Last month, during Ekoparty, Blue Frost Security published a Windows challenge. Since having a Windows exploitation challenge, is one of a kind in CTFs, and since I’ve found the challenge interesting and very clever, I’ve decided to post about my reverse engineering and exploitation methodology.
Challenge Requests
- Only Python solutions without external libraries will be accepted
- The goal is to execute the Windows Calculator (calc.exe)
- The solution should work on Windows 10 or Windows 11
- Process continuation is desirable (not mandatory)
You can download the target application here (backup).
High-Level Analysis
When exploring an unknown executable, one of the first things I always check is the security features that were built into the binary when it was compiled. If on Linux I’m used to checksec.sh, on Windows I use winchecksec or PESecurity; they aren’t kept updated but they serve our purpose.
Doing so, resulted in the following mitigations:
Some of these details can also be confirmed, at runtime, with a tool like System Informer (former Process Hacker):
This means that we are dealing with an x64, un-obfuscated, C++ (checked with DIE) compiled binary with ASLR, DEP and stack-canaries enabled mitigations but no CFG.
Once executed, the binary binds on 0.0.0.0
, port 31415
, and awaits client connection.
As per my methodology, I’ve proceeded with reverse engineering the high-level functionalities of each code block, renaming them with some meaningful labels. One thing that also helps me better visualize the code flow is colouring blocks:
- Blue shades: nodes that I’m stepping through while debugging or paths followed by the software. For more complex software I’m generally tracing the execution flow with tools like PIN, Dynamorio and the Tenet IDA’s plugin.
- Green shades: blocks that I want to reach or that are holding main/interesting functionalities I’d like to explore.
- Black/grey: error messages/irrelevant code sections.
- Orange: possible logic vulnerabilities that I’d like to further examine.
- Red: possible memory corruption vulnerabilities that I’d like to further examine.
I’ve then collapsed all irrelevant nodes, leaving me with the following simplified code graph:
Handshake
I usually combine debugging and static code analysis in order to get the most out of both. I then proceeded to write a simple python “client” to interact with the target.
As soon as the software start, an always static (both in size and memory address) buffer is allocated in the heap:
As we can see from the VirtualAlloc()
API call above, the buffer is allocated at address 0x10000000
and it is of size 0x1000
(4096 bytes); the memory protection for the region is RWX
.
After that, we find the socket initialization, the server binding, and then it enters a loop, waiting for a client connection.
Note: the server is not multithread and only one client per time is allowed.
Data sent to the server is stored in the previously allocated heap-buffer and then a function is called.

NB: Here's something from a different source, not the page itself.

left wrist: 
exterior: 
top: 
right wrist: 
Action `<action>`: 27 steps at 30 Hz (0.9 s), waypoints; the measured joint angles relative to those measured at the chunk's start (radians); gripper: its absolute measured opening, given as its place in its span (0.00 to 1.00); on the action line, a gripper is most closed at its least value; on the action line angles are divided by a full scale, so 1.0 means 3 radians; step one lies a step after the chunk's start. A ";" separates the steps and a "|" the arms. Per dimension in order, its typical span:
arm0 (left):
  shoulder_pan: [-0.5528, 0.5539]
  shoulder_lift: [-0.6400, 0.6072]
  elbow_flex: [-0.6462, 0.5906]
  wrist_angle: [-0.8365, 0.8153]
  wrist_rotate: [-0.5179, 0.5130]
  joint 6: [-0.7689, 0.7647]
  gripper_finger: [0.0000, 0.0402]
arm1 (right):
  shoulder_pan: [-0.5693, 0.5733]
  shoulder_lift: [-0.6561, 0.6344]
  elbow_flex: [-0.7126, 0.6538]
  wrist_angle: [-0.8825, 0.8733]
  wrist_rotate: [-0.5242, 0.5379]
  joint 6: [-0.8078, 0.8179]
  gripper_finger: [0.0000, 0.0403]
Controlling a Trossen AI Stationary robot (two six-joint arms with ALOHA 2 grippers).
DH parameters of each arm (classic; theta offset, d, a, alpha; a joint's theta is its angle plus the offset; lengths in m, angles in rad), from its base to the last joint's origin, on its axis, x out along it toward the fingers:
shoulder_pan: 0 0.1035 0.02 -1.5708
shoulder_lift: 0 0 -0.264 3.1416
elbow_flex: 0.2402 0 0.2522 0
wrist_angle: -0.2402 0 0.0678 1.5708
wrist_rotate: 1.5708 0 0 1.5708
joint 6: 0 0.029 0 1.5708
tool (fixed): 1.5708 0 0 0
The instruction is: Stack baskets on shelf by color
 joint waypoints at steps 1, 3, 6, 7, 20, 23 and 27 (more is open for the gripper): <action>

This function, opportunely renamed as handhshake_check()
, has the following prototype: handhshake_check(uint buffer_length, *buffer)
and once decompiled it results in the following code:
This function verifies if the first 6 characters of our buffer match with the string “Hello
“; if it does, the execution continues and the software sends back “Hi
“.
Data Processing
After that, the execution flow is transferred to another function, which I’ve renamed as data_processing()

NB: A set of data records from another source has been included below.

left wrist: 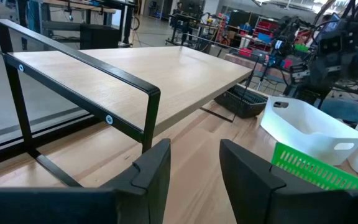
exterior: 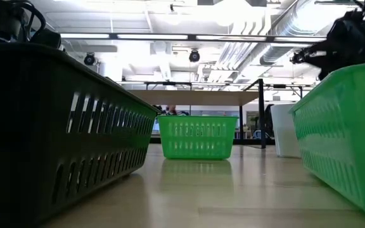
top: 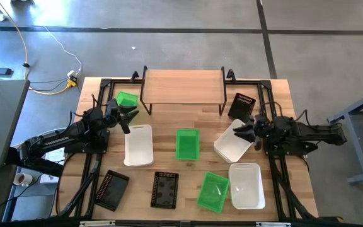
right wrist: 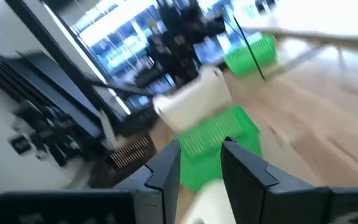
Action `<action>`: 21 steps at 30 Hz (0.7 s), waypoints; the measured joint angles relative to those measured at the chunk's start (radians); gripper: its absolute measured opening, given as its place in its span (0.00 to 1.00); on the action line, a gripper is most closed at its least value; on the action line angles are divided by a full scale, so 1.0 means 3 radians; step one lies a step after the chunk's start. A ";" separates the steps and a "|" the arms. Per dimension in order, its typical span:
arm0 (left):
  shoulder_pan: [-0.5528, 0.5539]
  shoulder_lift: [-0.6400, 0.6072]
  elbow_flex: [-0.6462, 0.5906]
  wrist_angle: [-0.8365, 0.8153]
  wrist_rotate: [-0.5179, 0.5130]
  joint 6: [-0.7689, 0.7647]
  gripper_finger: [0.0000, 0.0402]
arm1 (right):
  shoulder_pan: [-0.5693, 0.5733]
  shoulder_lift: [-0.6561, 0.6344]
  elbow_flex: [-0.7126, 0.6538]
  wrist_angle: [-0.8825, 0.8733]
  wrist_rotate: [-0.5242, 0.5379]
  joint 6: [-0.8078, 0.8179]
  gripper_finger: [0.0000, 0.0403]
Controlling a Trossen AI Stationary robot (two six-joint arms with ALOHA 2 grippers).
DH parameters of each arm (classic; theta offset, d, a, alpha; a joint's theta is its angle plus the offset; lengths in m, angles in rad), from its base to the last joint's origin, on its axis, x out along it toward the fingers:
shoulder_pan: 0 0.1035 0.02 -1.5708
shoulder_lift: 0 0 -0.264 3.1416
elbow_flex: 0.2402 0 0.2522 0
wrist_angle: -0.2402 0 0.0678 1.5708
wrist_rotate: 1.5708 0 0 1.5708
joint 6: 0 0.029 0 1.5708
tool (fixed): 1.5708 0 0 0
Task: Stack baskets on shelf by color
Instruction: Put the center green bin on the shelf
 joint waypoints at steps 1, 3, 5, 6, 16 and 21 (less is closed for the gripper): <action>0.0000 0.0000 0.0000 0.0000 0.0000 0.0000 0.32 | 0.0000 0.0000 0.0000 0.0121 0.0000 0.0000 0.26; 0.0000 0.0000 0.0000 0.0000 -0.0001 0.0000 0.32 | 0.0000 0.0000 0.0000 0.0366 0.0000 -0.0003 0.26; 0.0000 0.0000 0.0000 -0.0001 -0.0001 0.0000 0.32 | 0.0000 0.0000 0.0007 0.0584 0.0021 0.0005 0.26; 0.0001 0.0000 0.0000 0.0000 -0.0001 0.0000 0.32 | 0.0000 0.0000 0.0038 0.0607 0.0055 0.0003 0.26; 0.0001 0.0000 0.0000 -0.0001 0.0000 0.0000 0.32 | 0.0000 0.0471 0.0938 0.0131 0.0691 -0.0311 0.26; 0.0001 0.0000 0.0000 0.0000 -0.0001 0.0000 0.32 | 0.0000 0.1010 0.1471 -0.0110 0.0822 -0.0279 0.26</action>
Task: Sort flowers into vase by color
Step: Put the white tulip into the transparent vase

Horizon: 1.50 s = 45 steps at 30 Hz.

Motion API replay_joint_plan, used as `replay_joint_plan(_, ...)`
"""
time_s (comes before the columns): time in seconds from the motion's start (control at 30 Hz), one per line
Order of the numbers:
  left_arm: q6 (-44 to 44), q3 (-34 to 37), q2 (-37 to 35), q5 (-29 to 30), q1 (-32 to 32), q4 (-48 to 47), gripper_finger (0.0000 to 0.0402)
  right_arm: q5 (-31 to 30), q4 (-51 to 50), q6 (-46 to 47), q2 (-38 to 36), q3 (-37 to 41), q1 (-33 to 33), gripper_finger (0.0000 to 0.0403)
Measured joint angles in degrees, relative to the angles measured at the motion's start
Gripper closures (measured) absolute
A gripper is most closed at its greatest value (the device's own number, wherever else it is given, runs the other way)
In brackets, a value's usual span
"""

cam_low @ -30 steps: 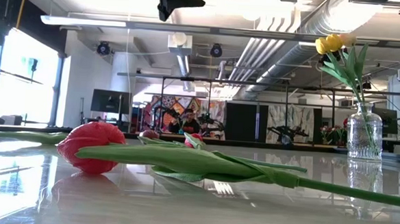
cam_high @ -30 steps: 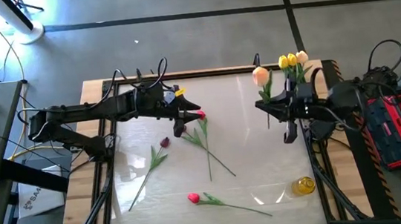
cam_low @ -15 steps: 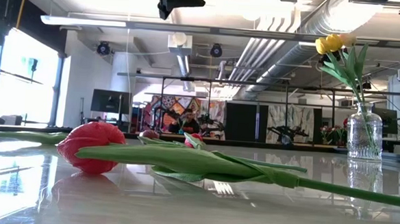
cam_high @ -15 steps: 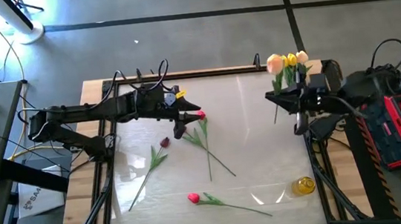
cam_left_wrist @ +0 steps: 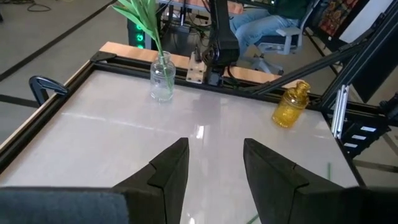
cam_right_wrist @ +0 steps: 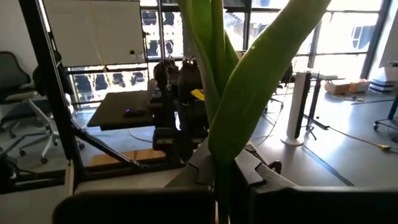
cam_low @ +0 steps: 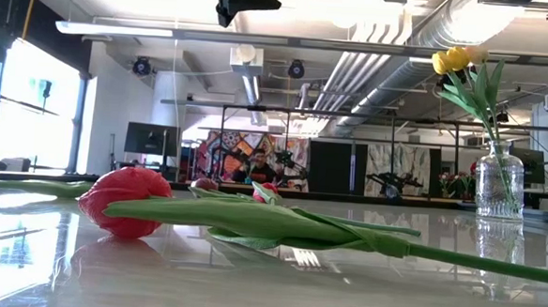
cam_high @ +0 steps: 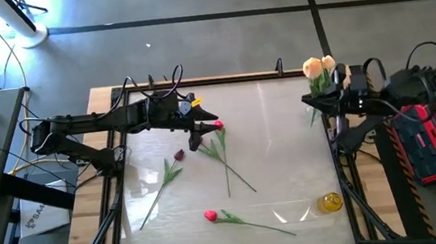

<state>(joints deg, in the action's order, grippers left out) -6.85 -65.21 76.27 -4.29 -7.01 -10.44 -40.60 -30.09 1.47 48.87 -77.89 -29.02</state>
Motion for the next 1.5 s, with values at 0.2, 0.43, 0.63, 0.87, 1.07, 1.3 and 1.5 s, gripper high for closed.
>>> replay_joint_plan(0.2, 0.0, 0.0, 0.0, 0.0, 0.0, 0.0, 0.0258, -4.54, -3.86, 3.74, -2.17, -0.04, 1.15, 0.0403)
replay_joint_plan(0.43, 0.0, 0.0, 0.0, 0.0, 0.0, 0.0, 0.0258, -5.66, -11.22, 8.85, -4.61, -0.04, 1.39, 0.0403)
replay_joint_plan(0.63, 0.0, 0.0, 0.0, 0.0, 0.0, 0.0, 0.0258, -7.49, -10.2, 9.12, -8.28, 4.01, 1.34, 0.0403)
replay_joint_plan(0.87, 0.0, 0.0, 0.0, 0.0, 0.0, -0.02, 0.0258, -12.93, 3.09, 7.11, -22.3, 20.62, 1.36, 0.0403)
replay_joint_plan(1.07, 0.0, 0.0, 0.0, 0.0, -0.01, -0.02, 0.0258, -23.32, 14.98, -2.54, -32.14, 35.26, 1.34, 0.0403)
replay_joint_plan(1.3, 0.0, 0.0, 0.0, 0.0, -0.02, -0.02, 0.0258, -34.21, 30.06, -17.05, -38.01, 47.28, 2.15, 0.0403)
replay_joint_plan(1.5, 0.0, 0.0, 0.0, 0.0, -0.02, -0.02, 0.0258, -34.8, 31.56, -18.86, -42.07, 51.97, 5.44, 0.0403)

and decompiled as follows:
In this function:
- Previously allocated heap-buffer is filled with
0x5050505050505050
and0xCF58585858585858
.
Note: this is weird as memory is usually initialized to0
. - Another packet is expected; this time the content is saved on a stack buffer.
- If the received packet is at least 11 bytes then the function checks if the packet contains a specific “cookie value”
0x323230326F6B45
(“Eko2022
“). - Then the first byte after the “cookie value” is checked for the presence of the
T
character. This field is used to determine the packet’s type. - Then the 2 bytes after the packet’s type are treated as the size of the packet’s data. The packet data’s size must be lower than
0xF00
(3840 bytes).
I’ve named this structure: packet_header
After our packet’s header passes all the above validations, the server wait for the packet’s data. This packet (packet_data
) will be saved in the previously allocated heap-buffer.
char_replace()
Then a function renamed as char_replace()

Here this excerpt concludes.